Bred Successfully In Captivity by Many Breeders
Pictus Geckos, with the scientific name Paroedura pictus, hailing from the South Madagascar scrubland and coastal areas are land dwellers. Some people also call them painted ground geckos, Ocelot gecko & Panther Ground geckos.
Compared to other geckos they are smaller. Normally adults attain 4-6 “, and reach 8” if properly taken care of. With good care, they survive up to 10 years in captivity. These geckos normally exhibit two pattern stages and colors, and the breeders are busy developing them in new and exciting color combinations.
These land dwelling geckos inhabit the coastal areas and scrublands.
As a Pet
Many breeders have bred the Pictus gecko in captivity very successfully over the years and most of them become well adjusted to their new environment, if you take care to keep the conditions of their original habitat. If you follow the Pictus Gecko care sheet, you will have no problems.
The Pictus geckos prefer horizontal shaped vivariums made of either glass or wood either a big (18” x 12” x 7”) or (18” or 24” L x 12” W x 10” H) perspex fauna enclosure. Avoid tall perching, since falling is fatal to them. For Pictus Geckos, each owner has his or her own preference for substrate. Avoid any type of sand where there is a threat of collision.
Many experts feel that coco fiber, a recently introduced product has formed the ideal substrate because it is sterile, organic and possesses the advantage of holding the water down. This substrate retains moisture at the bottom, maintaining a dry upper surface, permitting a comparatively good relative humidity.
Lighting, Temperature & Humidity
Pictus Geckos prefer a temperature of 27 to 31° C at day and 5°C lower at night and 50– 80% relative humidity.
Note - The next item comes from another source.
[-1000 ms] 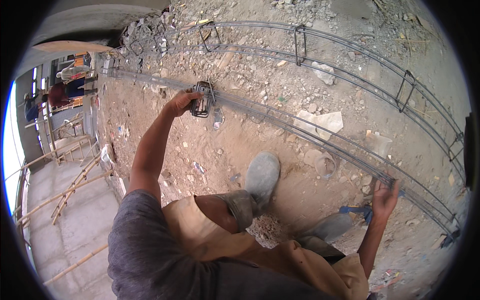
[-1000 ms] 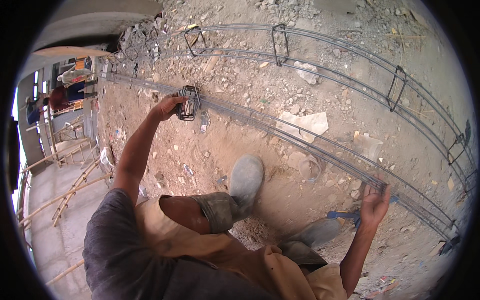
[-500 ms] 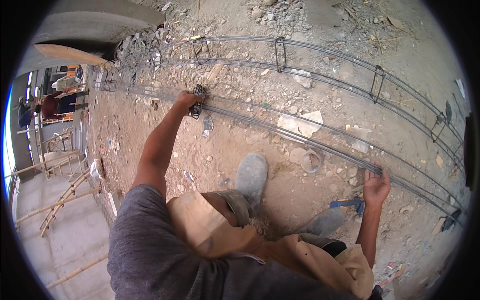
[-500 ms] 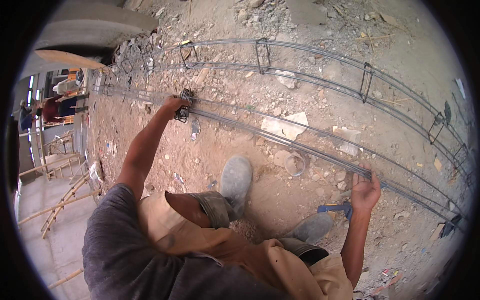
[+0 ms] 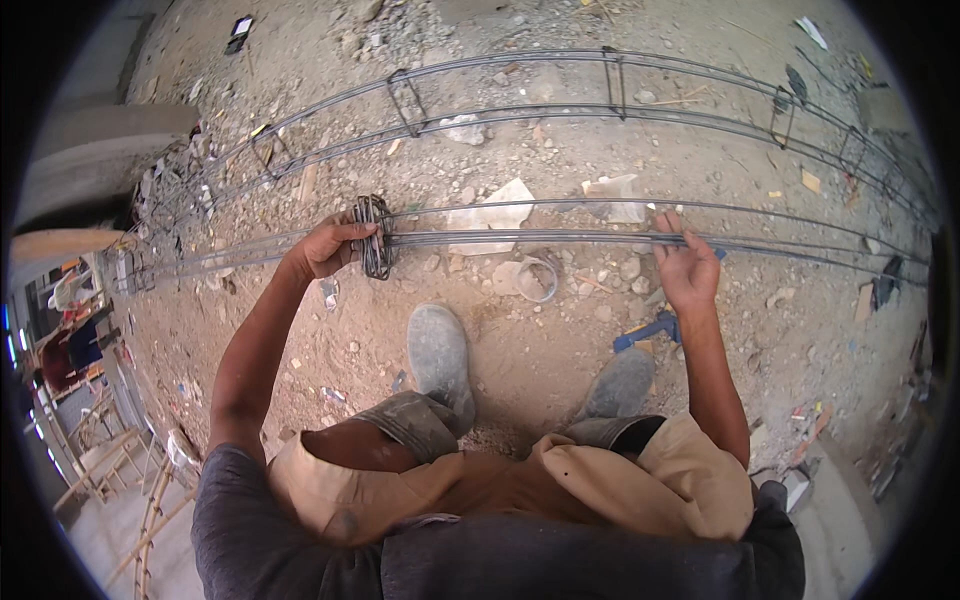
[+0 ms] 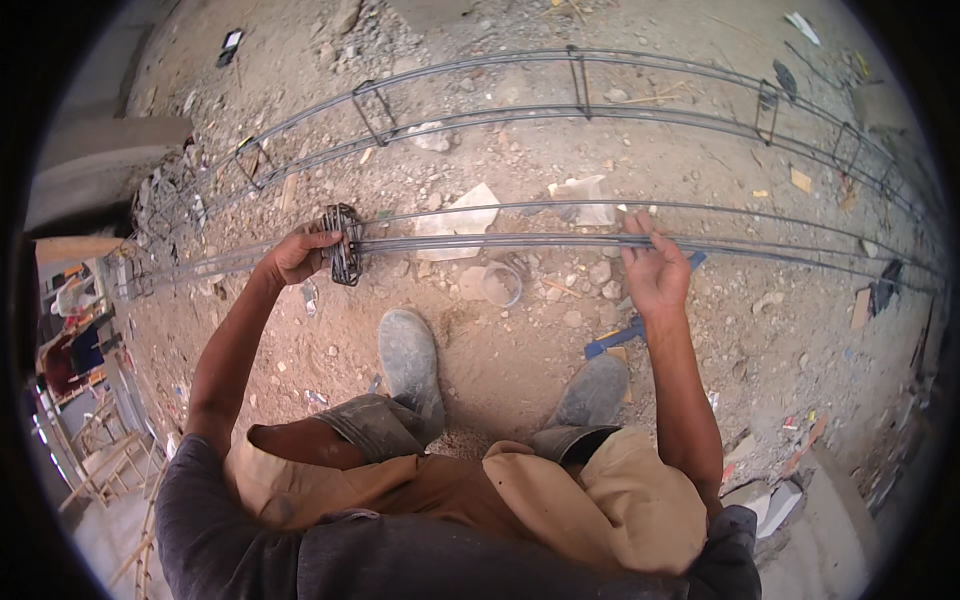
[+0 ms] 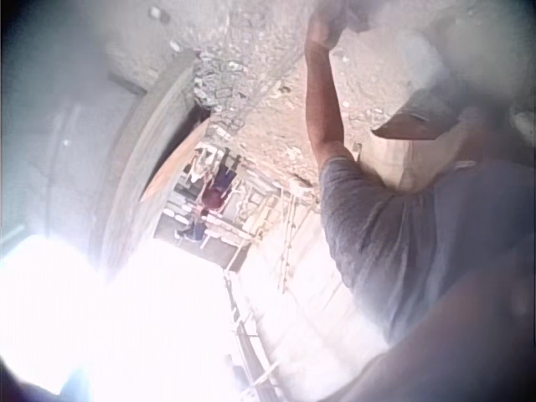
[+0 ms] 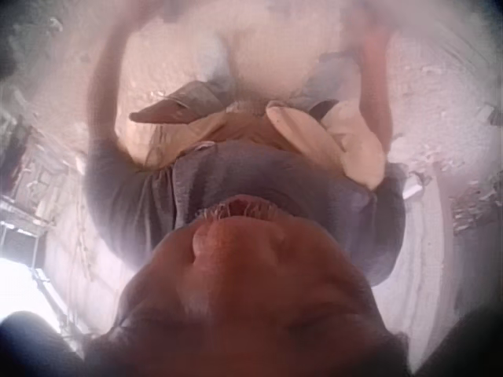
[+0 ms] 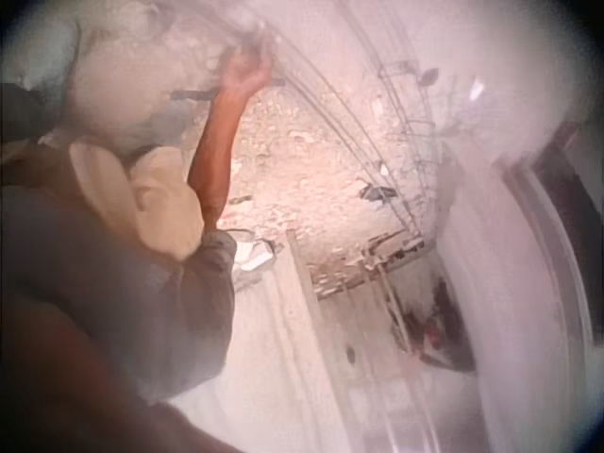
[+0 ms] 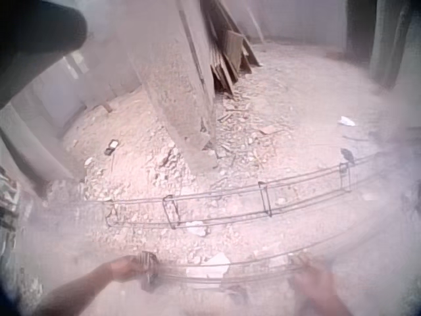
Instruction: The person assembles a rebar structure by picking up metal stirrups from the ground and sliding them onto parallel rebar rods, then using wire and pliers to tie the stirrups in place.
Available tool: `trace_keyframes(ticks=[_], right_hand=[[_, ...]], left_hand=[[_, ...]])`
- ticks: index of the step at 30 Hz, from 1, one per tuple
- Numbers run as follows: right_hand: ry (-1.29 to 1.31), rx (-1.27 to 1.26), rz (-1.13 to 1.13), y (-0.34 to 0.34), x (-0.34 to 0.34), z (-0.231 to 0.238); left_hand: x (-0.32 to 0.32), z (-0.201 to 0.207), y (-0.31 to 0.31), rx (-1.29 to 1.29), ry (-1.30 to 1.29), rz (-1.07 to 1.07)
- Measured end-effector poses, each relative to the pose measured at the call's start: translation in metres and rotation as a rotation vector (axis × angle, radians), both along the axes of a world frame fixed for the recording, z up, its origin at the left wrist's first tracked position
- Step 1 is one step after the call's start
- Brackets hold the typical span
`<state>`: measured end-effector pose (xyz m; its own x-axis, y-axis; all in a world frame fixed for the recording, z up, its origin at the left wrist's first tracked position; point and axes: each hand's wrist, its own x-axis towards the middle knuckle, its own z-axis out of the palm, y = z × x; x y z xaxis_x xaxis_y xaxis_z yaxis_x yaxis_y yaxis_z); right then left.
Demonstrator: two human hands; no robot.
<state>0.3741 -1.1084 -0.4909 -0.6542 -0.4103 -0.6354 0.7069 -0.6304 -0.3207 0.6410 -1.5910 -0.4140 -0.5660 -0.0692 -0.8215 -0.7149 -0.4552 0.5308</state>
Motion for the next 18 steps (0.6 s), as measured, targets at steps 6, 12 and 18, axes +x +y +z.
trace_keyframes(ticks=[6,12,18], right_hand=[[0.002,-0.090,-0.114,-0.008,-0.007,0.005],[0.005,-0.014,-0.119,-0.025,-0.007,-0.007],[-0.085,0.024,-0.120,-0.025,-0.010,-0.020]], left_hand=[[-0.097,0.015,0.100,0.157,0.089,-0.162],[-0.167,0.008,0.181,0.113,-0.039,-0.232],[-0.232,-0.001,0.268,0.152,0.072,-0.300]])
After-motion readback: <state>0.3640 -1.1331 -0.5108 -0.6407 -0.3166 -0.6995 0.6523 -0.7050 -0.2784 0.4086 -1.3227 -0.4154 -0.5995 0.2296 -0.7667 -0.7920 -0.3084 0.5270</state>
Most of us understand that lighting is not necessary for night living geckos, but providing a 2% mild UV emitting lamp shows the great difference in their welfare and health. To program the lighting, you can choose from a variety of good electronic timers. You should spray the vivarium with water spray every day to keep up the humidity levels. However, you must spray more often in summer. Always keep a shallow bowl of fresh water available. You should make sure that the substrate always retains a minimum level of water at its bottom.
The favorite Pictus Geckos diet is a good variety of gut-loaded insects. The proper staple food consists of five to seven convenient sized crickets per feed, and as a change of diet, you can feed them wax worms. . Dust the live feed with good powdered vitamins every alternate feed. In the vivarium keep a tiny piece of vegetable (fresh greens, carrot etc.), which makes a food source for those insects that are free. This ensures that your geckos do not come to harm when they sleep. Besides, this provides the insects and gut loads them for the geckos. Calcium is an important factor in promoting the health of not only the adult Pictus geckos, but also for the young and the hatchlings.
Breeding Pictus Geckos from two to three months is unexpectedly easy. Males have conspicuous bulges at the bottom. They are bigger than the females and stockier. At 7 to 10 months, they attain sexual maturity, but cause problems when you breed them at a very young age. For females possessing sufficient weight (20g+) and good health, a highly suggested minimum age is 12 months.
After hatching, 3 – 4 clutches of eggs, separate the male from the female and give it time for recuperation and rest. Female Pictus geckos can retain enough sperm and use it for fertilizing future eggs. As a result, you can see fertile eggs appearing long after the last mating. On a substrate of moist coco fiber or other medium, maintain an incubator at about 28°C for 6 to 8 weeks that is the incubation time.
They are docile and keepers rate them as good pets, but avoid handling as they have a tender skin.